Un vino ‘salutista’ per gli amanti della bevanda degli antichi greci e romani

La tecnica innovativa della ricercatrice Lucia Parafati prevede l'utilizzo di enzimi secondari al posto dei solfiti

Alfio Russo

Un vino senza solfiti e quindi più ‘salutare’ per i consumatori. Potrebbe arrivare presto sulle tavole degli amanti della pregiata bevanda già conosciuta ai tempi degli antichi greci e romani.

Lucia Parafati, ricercatrice del Dipartimento di Agricoltura Alimentazione e Ambiente dell’Università di Catania, nell’ambito della sua attività di ricerca, sta mettendo a punto tecniche innovative attraverso sistemi enzimatici nei mosti con l’obiettivo di ottimizzare il processo produttivo dei vini senza solfiti. 

Una ricerca – dal titolo “Impiego di enzimi immobilizzati ottenuti da microrganismi selezionati, in sostituzione dell’anidride solforosa, per la gestione delle fermentazioni spontanee” – che coinvolge il dipartimento dell’ateneo catanese, l’azienda Cantine Nicosia e l’Instituto de Catálisis y Petroquímica del CSIC di Madrid.

Il progetto – di cui è responsabile la prof.ssa Rosa Palmeri, associato di Scienze e tecnologie alimentari dell’Università di Catania – pone, infatti, particolare attenzione allo sviluppo di innovazione e di interscambio tra il mondo della ricerca e quello produttivo.

All’interno del programma di ricerca si punta alla creazione di un importante valore aggiunto tramite la valorizzazione del capitale umano in termini di ricadute scientifiche, sociali e economiche. 
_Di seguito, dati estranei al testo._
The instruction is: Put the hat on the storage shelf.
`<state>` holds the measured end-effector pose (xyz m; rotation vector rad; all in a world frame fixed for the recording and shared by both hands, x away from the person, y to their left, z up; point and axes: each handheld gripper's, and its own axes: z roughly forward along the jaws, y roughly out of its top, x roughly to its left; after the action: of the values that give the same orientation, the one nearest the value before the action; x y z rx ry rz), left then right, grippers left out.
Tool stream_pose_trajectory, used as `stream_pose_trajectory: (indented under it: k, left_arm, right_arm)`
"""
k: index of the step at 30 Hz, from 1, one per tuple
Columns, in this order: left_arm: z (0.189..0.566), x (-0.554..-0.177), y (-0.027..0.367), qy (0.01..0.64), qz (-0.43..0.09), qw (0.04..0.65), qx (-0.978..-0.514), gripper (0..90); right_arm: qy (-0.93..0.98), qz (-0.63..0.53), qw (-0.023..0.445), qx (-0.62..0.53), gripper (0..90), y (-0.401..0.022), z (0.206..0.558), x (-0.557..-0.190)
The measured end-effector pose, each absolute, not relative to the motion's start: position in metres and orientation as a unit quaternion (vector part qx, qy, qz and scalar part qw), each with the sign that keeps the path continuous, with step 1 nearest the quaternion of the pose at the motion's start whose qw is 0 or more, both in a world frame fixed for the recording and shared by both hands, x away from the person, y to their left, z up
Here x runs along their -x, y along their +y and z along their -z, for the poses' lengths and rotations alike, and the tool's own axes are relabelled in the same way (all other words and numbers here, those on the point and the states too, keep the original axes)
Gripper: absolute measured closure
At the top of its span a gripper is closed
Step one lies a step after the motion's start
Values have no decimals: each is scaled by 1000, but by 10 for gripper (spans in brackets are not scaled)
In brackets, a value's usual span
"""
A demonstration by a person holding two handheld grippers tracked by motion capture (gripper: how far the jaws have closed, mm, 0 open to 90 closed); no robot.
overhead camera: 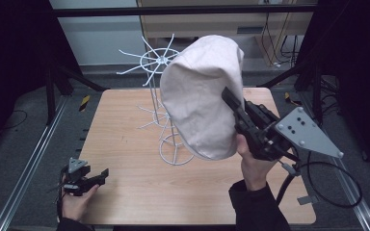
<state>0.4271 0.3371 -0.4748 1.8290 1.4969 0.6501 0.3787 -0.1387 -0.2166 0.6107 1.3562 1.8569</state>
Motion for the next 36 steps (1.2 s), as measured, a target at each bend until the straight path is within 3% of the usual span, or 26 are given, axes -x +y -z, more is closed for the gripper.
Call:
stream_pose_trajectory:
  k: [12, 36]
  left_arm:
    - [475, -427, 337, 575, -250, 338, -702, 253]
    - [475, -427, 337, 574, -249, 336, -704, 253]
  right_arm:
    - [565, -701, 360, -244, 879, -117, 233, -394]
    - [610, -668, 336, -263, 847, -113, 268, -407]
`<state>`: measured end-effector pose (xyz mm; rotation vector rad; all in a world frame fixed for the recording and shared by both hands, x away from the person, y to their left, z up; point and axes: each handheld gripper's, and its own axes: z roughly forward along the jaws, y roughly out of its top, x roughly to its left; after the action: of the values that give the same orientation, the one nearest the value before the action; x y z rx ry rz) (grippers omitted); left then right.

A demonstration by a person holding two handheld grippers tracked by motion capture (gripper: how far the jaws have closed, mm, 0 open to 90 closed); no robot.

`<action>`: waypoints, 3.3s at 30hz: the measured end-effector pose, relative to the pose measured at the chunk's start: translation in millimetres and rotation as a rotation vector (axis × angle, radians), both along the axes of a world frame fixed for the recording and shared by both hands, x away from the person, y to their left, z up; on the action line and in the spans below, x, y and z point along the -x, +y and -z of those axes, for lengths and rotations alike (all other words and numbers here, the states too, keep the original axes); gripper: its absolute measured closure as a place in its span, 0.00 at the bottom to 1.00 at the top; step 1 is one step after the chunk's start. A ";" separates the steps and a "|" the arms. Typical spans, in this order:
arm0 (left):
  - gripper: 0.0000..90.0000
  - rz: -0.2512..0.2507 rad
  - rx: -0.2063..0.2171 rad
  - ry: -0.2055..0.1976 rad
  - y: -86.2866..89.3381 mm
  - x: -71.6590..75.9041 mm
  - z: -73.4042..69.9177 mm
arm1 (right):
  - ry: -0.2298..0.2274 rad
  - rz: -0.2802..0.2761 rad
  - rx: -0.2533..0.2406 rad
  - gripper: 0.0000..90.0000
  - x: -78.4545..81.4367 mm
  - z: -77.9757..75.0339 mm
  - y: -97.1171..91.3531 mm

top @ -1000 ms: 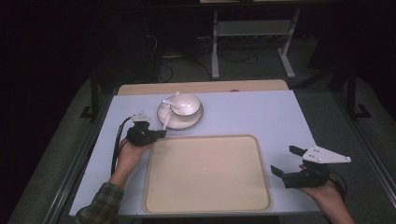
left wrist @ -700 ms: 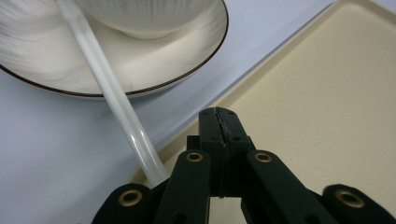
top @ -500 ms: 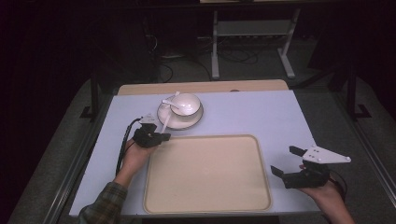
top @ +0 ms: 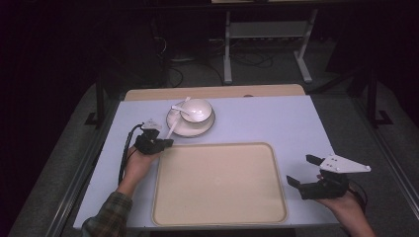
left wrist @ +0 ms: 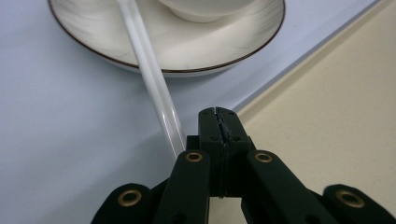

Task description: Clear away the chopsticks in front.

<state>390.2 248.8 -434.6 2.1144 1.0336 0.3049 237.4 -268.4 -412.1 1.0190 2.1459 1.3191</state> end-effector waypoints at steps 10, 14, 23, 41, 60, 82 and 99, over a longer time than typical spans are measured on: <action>0.99 -0.060 0.004 -0.006 18.2 -4.5 0.6 | 0.001 -0.002 0.004 0.01 0.0 0.2 0.3; 0.99 -0.069 0.010 -0.005 22.2 -5.1 0.4 | 0.002 -0.002 0.003 0.01 -0.2 0.3 0.3; 0.94 -0.075 -0.027 -0.043 18.9 -8.5 -21.2 | 0.006 0.001 0.005 0.01 -0.3 0.6 0.3; 0.87 -0.082 -0.017 -0.001 18.4 -63.4 -31.4 | 0.009 0.008 0.002 0.01 -0.7 1.1 -1.0; 0.89 -0.075 -0.055 0.014 1.5 -90.4 -23.4 | 0.013 0.012 -0.005 0.01 -0.7 1.2 -2.9; 0.89 -0.087 -0.061 0.026 -5.8 -96.2 -10.5 | 0.013 0.011 -0.008 0.01 -0.6 1.2 -3.4; 0.92 -0.134 -0.054 0.032 -9.4 -98.4 -5.3 | 0.015 0.009 -0.009 0.01 -0.4 1.2 -3.4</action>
<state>488.6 239.5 -429.3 2.1079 1.2003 0.3686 237.8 -271.8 -413.3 1.0432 2.1458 1.3225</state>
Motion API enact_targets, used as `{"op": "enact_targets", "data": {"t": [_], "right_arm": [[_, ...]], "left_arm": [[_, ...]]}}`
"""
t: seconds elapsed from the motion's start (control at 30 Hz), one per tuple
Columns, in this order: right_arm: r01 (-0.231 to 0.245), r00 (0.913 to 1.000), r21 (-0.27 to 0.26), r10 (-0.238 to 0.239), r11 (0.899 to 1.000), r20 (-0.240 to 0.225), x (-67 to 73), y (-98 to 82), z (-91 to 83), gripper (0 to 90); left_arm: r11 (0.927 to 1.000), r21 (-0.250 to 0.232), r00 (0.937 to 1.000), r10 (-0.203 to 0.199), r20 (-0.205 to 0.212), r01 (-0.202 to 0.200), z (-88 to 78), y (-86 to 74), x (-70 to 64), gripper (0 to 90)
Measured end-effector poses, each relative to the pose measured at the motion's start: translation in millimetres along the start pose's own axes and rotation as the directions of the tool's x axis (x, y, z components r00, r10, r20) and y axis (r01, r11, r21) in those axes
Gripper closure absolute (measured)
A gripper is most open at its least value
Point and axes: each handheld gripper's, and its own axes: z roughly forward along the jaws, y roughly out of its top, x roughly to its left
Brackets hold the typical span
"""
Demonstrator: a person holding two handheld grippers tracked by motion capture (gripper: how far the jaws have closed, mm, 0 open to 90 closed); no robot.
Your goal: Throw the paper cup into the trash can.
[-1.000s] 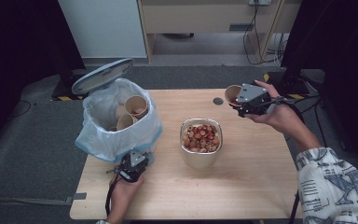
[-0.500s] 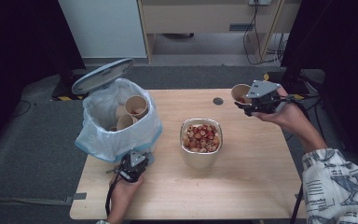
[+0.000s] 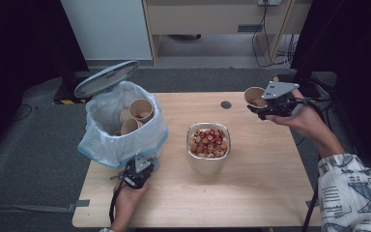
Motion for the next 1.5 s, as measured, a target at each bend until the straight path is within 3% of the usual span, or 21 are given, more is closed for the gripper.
{"op": "enact_targets", "data": {"t": [0.63,1.5], "right_arm": [[-0.082,0.9942,-0.012,0.081,0.997,-0.071,-8.1,-2.2,-2.3,35.9],[-0.189,0.9632,-0.047,0.176,0.981,-0.203,-9.9,11.0,-5.3,35.6]], "left_arm": [[1.0000,0.001,1.0000,0.001,0.000,-0.001,0.0,0.1,0.0,88.9],[1.0000,0.002,1.0000,0.002,0.000,-0.002,0.0,0.2,-0.1,88.9]]}}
«L’attività di ricerca sarà svolta in tre anni e mira a colmare le criticità ancora oggi presenti nel settore enologico – spiegano Lucia Parafati e Rosa Palmeri -. Tali aspetti sono legati all’impiego di additivi di sintesi, durante il processo produttivo, che permettono di migliorare la qualità dei vini, ma la cui presenza è vista con aspetto critico da parte del consumatore. I risultati della ricerca avranno delle importanti ricadute sociali ed economiche in termini di innovazione del processo produttivo, al fine di rendere più competitivo il sistema imprenditoriale enologico».

La ricerca

«L’anidride solforosa (SO2) è un agente chimico indispensabile nel processo di vinificazione, in quanto esplica azione antisettica e antiossidante – spiega la ricercatrice Lucia Parafati -. In soggetti sensibili l’anidride solforosa, e i suoi derivati, possono provocare tossicità sia acuta, sia cronica, perché legandosi alle proteine nell'organismo, ne alterano il metabolismo. L’ottimizzazione del processo produttivo dei vini tramite il trattamento con enzimi o metaboliti secondari, derivanti dall’impiego di un ceppo di lievito selezionato, in sostituzione della lavorazione con anidride solforosa, permetterebbe di ottenere vini con una shelf-life (durata di conservazione) paragonabile ai vini ottenuti con trattamenti tradizionali e, soprattutto, con un elevato valore salutistico».

Il progetto si articola in quattro work-package che prevedono l’isolamento, la selezione e la caratterizzazione di ceppi di lievito‘alto’ produttori di attività enzimatiche desiderate e, inoltre, la purificazione e caratterizzazione delle stesse selezionate per l’impiego nel 'sistema' mosto e vino. Le altre due attività riguardano la messa a punto delle tecniche di immobilizzazione enzimatica per avere un sistema stabile per il trattamento dei mosti e dei vini e, inoltre, dei modelli predittivi di shelf life del vino, basati sulle caratteristiche dei mosti, per l’impiego di enzimi immobilizzati.

La ricerca è stata premiata, con il conferimento della borsa di studio in memoria di Andrea Franchetti, nell’ambito della manifestazione “Le Contrade dell’Etna 2023” che si è svolta nei giorni scorsi a Castiglione di Sicilia.